WORK TASK:
Please repeat the lines below, exactly and only, from the one that holds "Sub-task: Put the" through the one that holds "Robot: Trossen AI".
***** SOURCE MATERIAL *****
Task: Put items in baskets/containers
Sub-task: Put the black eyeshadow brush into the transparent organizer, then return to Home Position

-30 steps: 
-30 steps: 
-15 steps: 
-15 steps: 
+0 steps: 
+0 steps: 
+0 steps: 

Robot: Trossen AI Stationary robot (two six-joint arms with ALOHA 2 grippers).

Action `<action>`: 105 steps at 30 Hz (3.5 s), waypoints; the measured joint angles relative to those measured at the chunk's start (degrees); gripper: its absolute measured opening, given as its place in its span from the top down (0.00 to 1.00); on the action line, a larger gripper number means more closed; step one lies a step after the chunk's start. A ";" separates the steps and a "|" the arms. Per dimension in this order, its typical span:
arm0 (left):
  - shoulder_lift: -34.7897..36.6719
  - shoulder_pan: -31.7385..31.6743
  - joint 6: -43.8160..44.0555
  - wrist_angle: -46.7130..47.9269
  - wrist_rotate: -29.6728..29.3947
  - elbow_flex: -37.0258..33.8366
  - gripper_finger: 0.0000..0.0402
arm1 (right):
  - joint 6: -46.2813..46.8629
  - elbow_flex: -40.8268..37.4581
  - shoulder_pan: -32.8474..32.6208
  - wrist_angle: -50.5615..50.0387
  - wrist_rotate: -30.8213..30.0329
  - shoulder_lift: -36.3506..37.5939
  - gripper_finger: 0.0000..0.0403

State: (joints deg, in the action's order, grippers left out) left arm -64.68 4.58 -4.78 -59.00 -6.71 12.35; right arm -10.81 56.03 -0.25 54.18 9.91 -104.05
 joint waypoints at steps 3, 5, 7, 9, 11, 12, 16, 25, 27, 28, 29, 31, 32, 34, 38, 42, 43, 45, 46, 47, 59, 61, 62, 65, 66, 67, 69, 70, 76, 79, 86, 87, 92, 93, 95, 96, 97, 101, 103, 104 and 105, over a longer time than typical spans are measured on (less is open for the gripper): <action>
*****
TASK RESPONSE:
Sub-task: Put the black eyeshadow brush into the transparent organizer, then return to Home Position

-30 steps: 
-30 steps: 
-15 steps: 
-15 steps: 
+0 steps: 
+0 steps: 
+0 steps: 

Robot: Trossen AI Stationary robot (two six-joint arms with ALOHA 2 grippers).

Work on this exercise has been completed.